California PUC issues restraining order against SoCal, PG&E
In an emergency meeting Friday, the California Public Utilities Commission issued a temporary restraining order preventing Pacific Gas & Electric Co. and Southern California Edison Co. from refusing to provide electricity under "obligation to serve" laws.
Commission Pres. Loretta Lynch said the agency became concerned recent actions by the two utilities could undermine their service obligation.
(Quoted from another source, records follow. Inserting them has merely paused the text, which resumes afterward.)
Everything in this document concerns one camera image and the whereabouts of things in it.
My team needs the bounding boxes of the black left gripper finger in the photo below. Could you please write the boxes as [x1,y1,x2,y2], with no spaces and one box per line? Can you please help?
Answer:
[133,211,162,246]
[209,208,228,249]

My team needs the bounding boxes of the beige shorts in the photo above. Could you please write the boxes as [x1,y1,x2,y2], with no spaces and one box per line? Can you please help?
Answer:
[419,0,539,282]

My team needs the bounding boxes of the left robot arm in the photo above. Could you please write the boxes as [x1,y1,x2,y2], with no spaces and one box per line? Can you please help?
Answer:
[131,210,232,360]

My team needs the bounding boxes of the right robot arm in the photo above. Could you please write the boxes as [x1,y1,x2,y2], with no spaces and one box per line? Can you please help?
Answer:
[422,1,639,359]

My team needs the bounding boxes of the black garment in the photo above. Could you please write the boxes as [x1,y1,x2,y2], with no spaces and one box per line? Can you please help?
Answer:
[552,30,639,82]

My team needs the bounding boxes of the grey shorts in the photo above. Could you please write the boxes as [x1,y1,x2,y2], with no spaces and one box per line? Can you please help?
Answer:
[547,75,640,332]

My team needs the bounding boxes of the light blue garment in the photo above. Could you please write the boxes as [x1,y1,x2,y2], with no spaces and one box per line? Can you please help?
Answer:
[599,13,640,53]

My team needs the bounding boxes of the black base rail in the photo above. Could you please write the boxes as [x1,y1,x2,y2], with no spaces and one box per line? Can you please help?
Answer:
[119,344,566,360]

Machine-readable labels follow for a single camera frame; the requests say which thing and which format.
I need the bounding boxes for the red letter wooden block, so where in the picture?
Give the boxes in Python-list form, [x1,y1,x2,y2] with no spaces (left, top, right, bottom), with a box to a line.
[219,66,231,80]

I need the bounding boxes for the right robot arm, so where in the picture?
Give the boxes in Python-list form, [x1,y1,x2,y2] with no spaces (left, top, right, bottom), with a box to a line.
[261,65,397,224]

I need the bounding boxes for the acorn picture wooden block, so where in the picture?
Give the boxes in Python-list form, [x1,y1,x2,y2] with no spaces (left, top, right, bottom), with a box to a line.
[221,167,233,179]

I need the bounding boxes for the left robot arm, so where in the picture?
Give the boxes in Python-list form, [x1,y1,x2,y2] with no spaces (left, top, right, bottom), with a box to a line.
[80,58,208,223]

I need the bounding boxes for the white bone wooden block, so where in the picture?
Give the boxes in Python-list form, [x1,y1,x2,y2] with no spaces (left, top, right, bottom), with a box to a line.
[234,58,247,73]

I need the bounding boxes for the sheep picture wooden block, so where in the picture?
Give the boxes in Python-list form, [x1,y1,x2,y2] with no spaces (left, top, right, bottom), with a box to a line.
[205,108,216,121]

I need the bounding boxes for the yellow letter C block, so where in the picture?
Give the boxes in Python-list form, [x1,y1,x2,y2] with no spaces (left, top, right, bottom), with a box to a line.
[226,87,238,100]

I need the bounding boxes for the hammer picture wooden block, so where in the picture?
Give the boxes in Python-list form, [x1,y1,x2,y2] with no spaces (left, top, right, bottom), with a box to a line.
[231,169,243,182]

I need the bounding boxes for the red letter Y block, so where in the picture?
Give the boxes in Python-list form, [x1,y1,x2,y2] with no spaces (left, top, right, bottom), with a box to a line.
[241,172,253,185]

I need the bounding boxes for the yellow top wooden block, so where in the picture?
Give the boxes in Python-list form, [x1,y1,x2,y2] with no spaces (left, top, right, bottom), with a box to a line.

She said the commission learned Thursday the utilities stated to the Electricity Oversight Board and the California Independent System Operator (ISO) they would not schedule service except to those customers they could serve with power from their own generating plants.
This could mean that Southern California Edison (SCE), a unit of Edison International, and Pacific Gas & Electric, a unit of PG&E Corp., would provide service through the ISO only with the electricity their own power plants generate and thus would not serve a significant portion of their customers, Lynch said.
She conceded neither Edison nor Pacific Gas & Electric had formally officially "notified this commission of any change in utility operations," adding the PUC was acting with an abundance of caution.
Edison International CEO John Bryson called the PUC order forbidding SCE from withdrawing from its obligation to serve "an insult to the ethic of the 13,000 employees of SCE" and "an abuse of their powers."
He said Edison has no intention of unilaterally withdrawing from its obligation and that he made that clear to Lynch in a Thursday phone conversation and subsequently reiterated it in another call to Lynch Friday.
Nonetheless, during a Jan. 4 hearing before the PUC, Henry Weismann, an attorney representing the utility asked the commission "to relieve Southern California Edison of the obligation to serve" customers under California law.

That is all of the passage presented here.